*** Block opens ***

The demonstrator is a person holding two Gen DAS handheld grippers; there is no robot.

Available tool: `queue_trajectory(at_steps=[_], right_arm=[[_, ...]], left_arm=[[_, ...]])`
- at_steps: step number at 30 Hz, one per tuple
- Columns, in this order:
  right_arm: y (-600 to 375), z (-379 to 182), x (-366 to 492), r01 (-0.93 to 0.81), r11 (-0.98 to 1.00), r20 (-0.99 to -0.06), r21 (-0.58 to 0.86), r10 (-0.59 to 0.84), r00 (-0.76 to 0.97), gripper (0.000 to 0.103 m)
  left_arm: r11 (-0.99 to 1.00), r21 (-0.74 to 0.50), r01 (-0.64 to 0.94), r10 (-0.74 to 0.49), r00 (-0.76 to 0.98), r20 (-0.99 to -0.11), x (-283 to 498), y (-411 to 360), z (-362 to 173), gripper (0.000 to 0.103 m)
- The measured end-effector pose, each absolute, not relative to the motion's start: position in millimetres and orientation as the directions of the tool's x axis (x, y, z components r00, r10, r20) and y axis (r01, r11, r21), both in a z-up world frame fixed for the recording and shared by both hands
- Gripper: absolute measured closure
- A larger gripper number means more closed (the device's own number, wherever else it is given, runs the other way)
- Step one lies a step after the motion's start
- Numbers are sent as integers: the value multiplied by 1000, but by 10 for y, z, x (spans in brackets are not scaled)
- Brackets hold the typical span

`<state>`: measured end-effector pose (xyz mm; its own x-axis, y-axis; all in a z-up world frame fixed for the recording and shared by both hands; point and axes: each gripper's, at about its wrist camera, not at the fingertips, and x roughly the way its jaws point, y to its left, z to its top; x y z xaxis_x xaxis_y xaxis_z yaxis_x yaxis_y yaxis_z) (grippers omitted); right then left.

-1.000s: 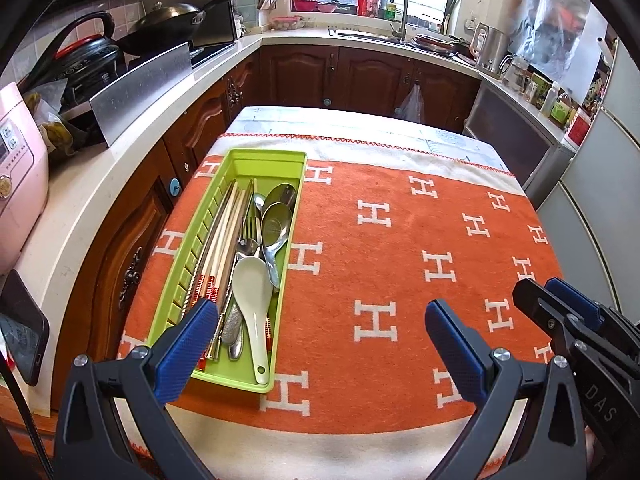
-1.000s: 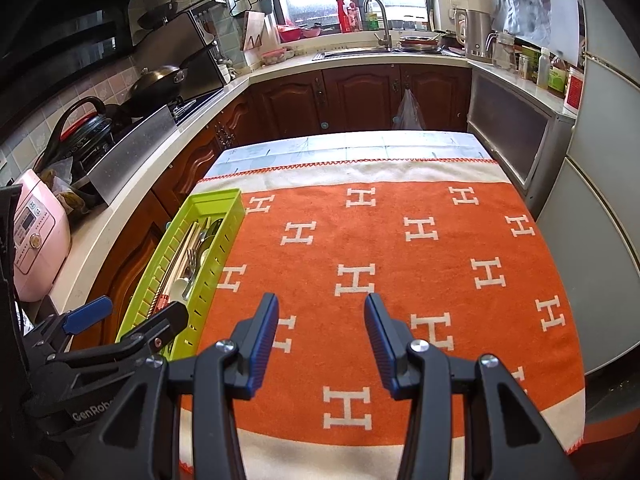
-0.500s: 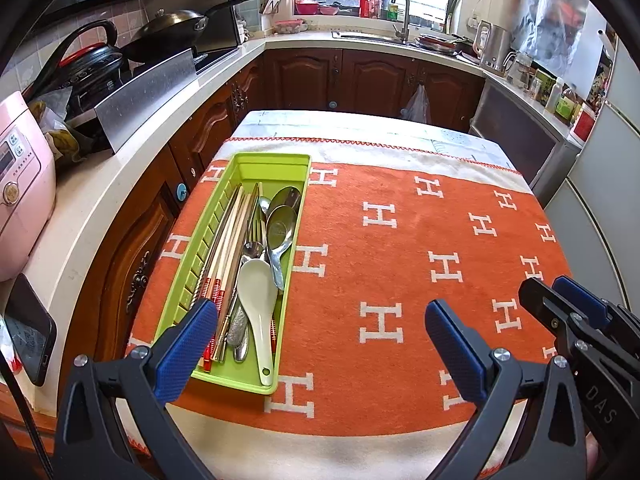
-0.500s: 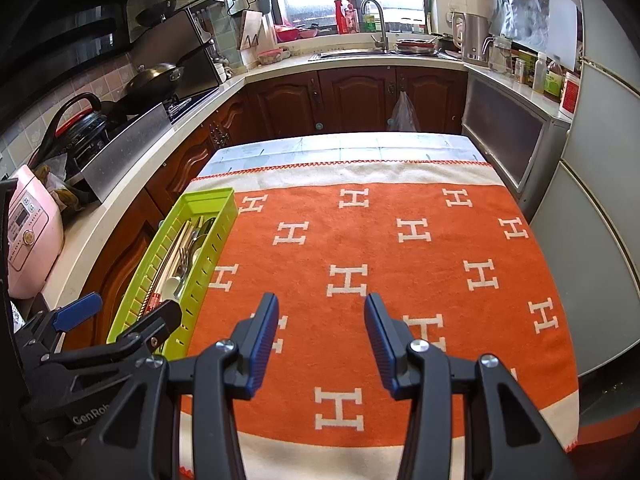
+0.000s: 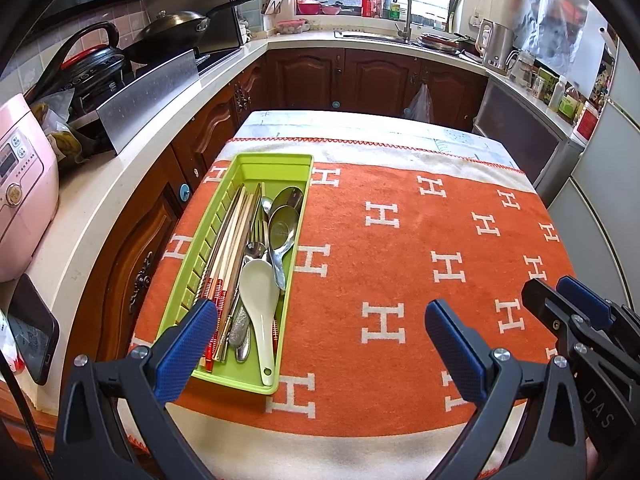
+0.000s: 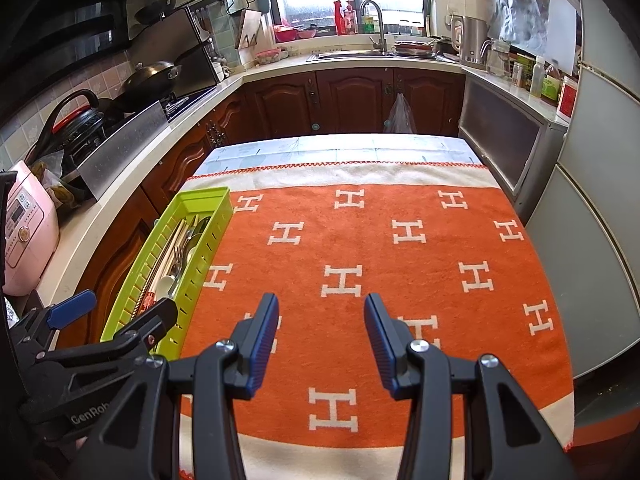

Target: Organize utensils

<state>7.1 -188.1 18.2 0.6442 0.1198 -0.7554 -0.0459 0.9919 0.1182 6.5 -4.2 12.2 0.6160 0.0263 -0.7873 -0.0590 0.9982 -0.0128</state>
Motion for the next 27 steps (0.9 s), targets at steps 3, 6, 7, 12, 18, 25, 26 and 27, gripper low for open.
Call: queue_trajectory(at_steps=[3,6,7,12,18,25,26,27], right_arm=[[-1878,182,73,-46,992,-757,119,121,643,58],[-1871,187,68,-45,992,-758,115,117,641,58],[-1866,185,68,-45,992,-757,118,119,643,58],[-1864,170,59,-44,992,-756,114,115,645,58],[-1874,164,53,-40,993,-756,111,110,645,58],[-1885,154,59,-36,993,-761,111,108,640,58],[-1891,151,59,-36,993,-761,111,108,639,58],[-1887,153,58,-35,993,-761,109,107,640,58]], left_arm=[[998,-10,-59,28,615,-788,67,-44,123,1],[998,-9,-62,31,613,-789,69,-50,127,1],[998,-8,-62,32,614,-788,64,-61,129,1],[998,-6,-63,34,613,-790,69,-63,130,1],[998,-33,-58,9,605,-796,73,-35,132,1],[998,-37,-59,5,598,-801,72,-68,106,1],[998,-37,-59,6,597,-802,71,-76,104,1],[998,-36,-59,7,598,-801,69,-80,105,1]])
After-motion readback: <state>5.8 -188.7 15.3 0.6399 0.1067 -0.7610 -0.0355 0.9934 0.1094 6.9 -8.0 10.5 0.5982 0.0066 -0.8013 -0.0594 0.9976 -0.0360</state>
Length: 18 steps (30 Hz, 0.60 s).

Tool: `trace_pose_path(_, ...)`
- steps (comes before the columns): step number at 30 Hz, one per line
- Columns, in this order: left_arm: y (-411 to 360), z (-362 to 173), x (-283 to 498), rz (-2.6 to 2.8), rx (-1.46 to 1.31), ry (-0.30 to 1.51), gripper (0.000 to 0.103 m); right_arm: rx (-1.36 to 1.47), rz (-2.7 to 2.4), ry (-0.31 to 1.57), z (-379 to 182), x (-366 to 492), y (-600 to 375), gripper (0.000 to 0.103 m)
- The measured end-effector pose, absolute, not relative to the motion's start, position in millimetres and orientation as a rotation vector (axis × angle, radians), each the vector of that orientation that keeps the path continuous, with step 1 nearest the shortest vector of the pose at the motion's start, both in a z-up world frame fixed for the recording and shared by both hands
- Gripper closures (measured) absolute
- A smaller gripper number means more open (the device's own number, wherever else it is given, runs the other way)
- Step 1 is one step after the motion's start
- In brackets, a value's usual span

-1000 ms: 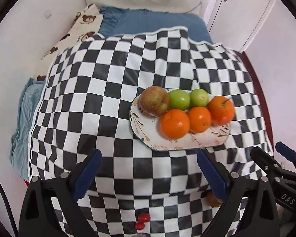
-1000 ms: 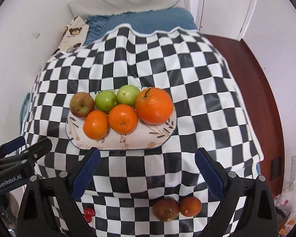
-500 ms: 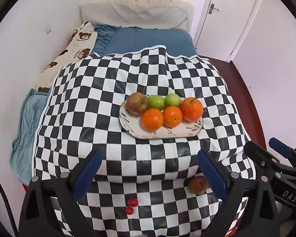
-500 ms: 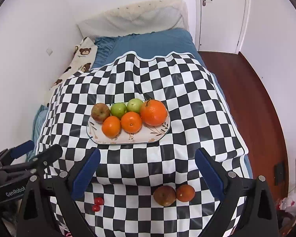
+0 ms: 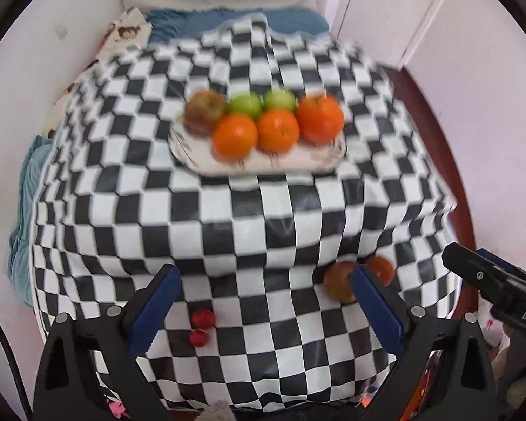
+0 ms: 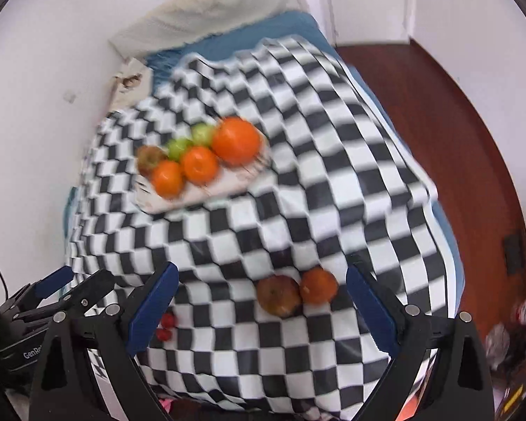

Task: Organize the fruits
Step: 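Grasp the red apple with the left tool while the right grasps the orange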

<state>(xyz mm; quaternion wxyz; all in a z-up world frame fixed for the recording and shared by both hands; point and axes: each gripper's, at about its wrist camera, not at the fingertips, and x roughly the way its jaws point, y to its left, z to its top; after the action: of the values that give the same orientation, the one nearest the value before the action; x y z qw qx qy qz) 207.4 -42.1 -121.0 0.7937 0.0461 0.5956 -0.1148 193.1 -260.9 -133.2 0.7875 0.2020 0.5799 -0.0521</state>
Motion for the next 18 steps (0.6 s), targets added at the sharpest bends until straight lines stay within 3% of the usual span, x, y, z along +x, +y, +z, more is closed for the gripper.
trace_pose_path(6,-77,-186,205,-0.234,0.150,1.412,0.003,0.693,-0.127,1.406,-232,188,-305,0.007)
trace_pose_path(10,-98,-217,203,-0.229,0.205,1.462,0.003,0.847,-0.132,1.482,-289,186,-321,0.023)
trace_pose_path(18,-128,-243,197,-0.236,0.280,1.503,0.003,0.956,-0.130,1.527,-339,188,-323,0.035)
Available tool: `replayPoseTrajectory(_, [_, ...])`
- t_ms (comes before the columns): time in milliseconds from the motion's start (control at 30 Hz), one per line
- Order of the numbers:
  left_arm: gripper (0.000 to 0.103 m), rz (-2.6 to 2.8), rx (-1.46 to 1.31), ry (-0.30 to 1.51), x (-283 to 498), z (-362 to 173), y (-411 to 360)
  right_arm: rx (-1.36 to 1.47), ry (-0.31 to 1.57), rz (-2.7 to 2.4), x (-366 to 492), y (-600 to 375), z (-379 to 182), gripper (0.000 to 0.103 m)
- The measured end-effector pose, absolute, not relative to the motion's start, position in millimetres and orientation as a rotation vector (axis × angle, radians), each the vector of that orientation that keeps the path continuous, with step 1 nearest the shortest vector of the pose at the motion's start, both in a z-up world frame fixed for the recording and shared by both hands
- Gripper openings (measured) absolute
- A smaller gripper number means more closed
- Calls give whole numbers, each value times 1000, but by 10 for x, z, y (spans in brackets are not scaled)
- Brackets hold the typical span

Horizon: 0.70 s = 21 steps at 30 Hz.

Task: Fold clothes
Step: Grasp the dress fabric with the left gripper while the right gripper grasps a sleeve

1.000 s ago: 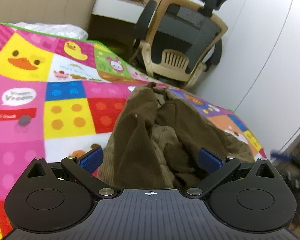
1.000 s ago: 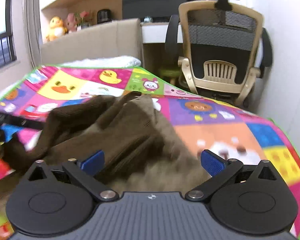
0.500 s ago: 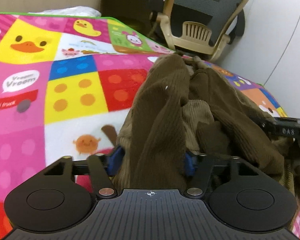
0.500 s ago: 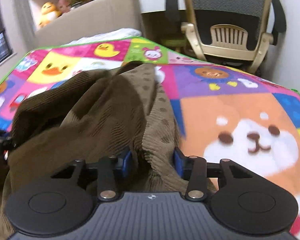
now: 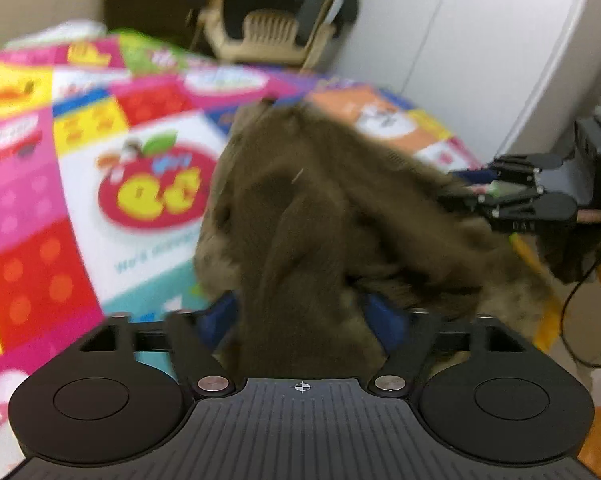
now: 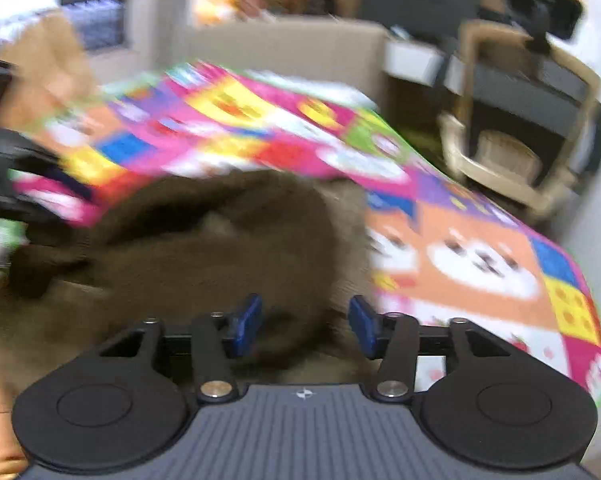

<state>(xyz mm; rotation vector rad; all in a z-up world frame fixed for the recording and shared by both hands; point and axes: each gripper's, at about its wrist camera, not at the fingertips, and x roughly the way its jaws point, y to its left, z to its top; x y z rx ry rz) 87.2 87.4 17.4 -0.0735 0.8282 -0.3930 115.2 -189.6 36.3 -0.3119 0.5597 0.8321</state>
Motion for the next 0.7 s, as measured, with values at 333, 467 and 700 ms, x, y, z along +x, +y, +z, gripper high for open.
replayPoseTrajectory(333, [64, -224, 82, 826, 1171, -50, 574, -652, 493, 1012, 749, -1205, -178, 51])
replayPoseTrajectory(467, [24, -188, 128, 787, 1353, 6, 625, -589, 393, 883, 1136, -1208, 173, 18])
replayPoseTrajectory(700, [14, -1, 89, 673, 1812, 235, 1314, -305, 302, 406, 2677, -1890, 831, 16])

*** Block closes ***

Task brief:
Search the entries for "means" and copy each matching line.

Result:
- A larger gripper number means more closed (the device's own number, wherever else it is given, runs the other way)
- A smaller gripper number means more open (the device's own number, wherever else it is given, runs the other way)
- A smaller gripper number means more closed

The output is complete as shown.